Abstract:
Cardiovascular diseases persist as a leading cause of mortality and morbidity, despite significant advances in diagnostic and surgical approaches. Computational Fluid Dynamics (CFD) represents a branch of fluid mechanics widely used in industrial engineering but is increasingly applied to the cardiovascular system. This review delves into the transformative potential for simulating cardiac surgery procedures and perfusion systems, providing an in-depth examination of the state-of-the-art in cardiovascular CFD modeling. The study first describes the rationale for CFD modeling and later focuses on the latest advances in heart valve surgery, transcatheter heart valve replacement, aortic aneurysms, and extracorporeal membrane oxygenation. The review underscores the role of CFD in better understanding physiopathology and its clinical relevance, as well as the profound impact of hemodynamic stimuli on patient outcomes. By integrating computational methods with advanced imaging techniques, CFD establishes a quantitative framework for understanding the intricacies of the cardiac field, providing valuable insights into disease progression and treatment strategies. As technology advances, the evolving synergy between computational simulations and clinical interventions is poised to revolutionize cardiovascular care. This collaboration sets the stage for more personalized and effective therapeutic strategies. With its potential to enhance our understanding of cardiac pathologies, CFD stands as a promising tool for improving patient outcomes in the dynamic landscape of cardiovascular medicine.
摘要:
心血管疾病仍然是死亡和发病的主要原因,尽管诊断和手术方法取得了重大进展。计算流体动力学(CFD)代表流体力学的一个分支,广泛应用于工业工程,但越来越多地应用于心血管系统。
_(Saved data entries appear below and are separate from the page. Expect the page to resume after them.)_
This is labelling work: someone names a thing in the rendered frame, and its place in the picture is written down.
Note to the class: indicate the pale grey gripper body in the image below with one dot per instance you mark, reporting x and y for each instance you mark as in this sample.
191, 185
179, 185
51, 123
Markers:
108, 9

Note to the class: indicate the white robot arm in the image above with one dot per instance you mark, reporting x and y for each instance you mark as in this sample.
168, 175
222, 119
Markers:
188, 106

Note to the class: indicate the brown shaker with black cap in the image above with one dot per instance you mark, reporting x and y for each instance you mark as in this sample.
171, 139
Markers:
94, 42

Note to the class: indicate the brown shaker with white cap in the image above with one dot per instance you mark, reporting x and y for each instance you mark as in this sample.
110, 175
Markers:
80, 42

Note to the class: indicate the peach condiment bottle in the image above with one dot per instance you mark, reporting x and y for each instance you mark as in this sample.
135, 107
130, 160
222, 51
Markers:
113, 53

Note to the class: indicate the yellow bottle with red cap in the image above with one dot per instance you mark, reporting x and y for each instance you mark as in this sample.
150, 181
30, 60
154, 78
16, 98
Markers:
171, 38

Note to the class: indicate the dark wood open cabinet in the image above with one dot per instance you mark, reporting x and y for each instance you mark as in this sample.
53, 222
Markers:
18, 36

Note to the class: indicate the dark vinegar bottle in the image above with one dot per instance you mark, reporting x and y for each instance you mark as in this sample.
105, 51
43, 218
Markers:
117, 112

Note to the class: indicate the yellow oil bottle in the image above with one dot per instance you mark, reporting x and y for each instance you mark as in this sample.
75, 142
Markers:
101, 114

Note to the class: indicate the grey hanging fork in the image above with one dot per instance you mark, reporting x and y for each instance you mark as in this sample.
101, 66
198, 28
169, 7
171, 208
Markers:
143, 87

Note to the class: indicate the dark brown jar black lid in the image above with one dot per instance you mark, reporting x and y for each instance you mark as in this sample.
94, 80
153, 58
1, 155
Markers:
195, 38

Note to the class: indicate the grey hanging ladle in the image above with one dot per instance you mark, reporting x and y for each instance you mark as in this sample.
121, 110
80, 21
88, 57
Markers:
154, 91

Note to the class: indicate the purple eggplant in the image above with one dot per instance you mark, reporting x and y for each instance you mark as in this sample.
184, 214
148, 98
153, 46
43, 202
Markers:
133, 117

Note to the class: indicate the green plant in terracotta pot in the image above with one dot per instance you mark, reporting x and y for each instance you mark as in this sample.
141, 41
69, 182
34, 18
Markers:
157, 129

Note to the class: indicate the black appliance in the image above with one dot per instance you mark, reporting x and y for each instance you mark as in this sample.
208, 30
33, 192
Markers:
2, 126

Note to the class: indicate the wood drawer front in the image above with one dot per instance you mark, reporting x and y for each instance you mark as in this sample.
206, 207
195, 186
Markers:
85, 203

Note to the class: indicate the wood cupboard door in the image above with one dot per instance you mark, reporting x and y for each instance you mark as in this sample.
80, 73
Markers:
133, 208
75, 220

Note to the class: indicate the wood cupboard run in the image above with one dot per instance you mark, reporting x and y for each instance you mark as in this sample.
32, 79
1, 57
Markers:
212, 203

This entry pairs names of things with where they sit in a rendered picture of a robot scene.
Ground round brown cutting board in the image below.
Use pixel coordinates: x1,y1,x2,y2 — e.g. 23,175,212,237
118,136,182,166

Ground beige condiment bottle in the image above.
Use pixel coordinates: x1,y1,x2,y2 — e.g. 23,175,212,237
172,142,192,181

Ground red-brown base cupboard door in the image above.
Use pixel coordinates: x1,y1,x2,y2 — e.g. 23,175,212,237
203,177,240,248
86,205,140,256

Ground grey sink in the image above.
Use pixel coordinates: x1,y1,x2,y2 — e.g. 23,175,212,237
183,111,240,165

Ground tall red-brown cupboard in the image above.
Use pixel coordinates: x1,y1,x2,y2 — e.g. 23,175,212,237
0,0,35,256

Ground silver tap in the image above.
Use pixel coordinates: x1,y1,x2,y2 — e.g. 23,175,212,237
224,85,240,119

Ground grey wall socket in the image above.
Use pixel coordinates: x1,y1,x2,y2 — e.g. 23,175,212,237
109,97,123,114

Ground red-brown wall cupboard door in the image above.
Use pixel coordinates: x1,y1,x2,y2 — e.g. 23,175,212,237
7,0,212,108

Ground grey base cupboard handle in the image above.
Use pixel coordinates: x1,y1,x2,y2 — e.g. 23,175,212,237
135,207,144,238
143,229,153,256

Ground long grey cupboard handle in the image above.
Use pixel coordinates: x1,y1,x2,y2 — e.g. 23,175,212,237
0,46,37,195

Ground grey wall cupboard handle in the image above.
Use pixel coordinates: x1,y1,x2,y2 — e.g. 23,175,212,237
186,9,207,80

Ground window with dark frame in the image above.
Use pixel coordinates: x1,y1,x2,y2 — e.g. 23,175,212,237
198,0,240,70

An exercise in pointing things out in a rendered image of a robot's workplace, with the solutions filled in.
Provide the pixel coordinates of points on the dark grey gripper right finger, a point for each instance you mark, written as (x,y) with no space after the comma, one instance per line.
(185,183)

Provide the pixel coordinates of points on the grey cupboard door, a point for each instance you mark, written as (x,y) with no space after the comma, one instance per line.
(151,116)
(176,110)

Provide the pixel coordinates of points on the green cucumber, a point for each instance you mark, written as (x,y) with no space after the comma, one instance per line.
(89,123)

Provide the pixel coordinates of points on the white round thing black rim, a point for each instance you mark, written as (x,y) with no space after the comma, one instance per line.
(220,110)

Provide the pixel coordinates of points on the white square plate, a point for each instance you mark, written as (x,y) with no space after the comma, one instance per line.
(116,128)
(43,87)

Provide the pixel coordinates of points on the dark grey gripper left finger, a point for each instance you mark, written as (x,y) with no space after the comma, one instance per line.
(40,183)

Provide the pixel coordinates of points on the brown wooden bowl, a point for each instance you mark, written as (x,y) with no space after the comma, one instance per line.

这篇综述深入研究了模拟心脏手术程序和灌注系统的变革潜力,提供对心血管CFD建模的最先进水平的深入研究。该研究首先描述了CFD建模的基本原理,后来重点介绍了心脏瓣膜手术的最新进展,经导管心脏瓣膜置换术,主动脉瘤,和体外膜氧合.这篇综述强调了CFD在更好地理解病理生理学及其临床相关性方面的作用。以及血液动力学刺激对患者预后的深远影响。通过将计算方法与先进的成像技术相结合,CFD建立了一个定量框架来理解心脏场的复杂性,为疾病进展和治疗策略提供有价值的见解。随着技术的进步,计算模拟和临床干预之间不断发展的协同作用有望彻底改变心血管护理。这种合作为更个性化和有效的治疗策略奠定了基础。它有可能增强我们对心脏病的理解,CFD是改善心血管医学动态环境中患者预后的有前途的工具。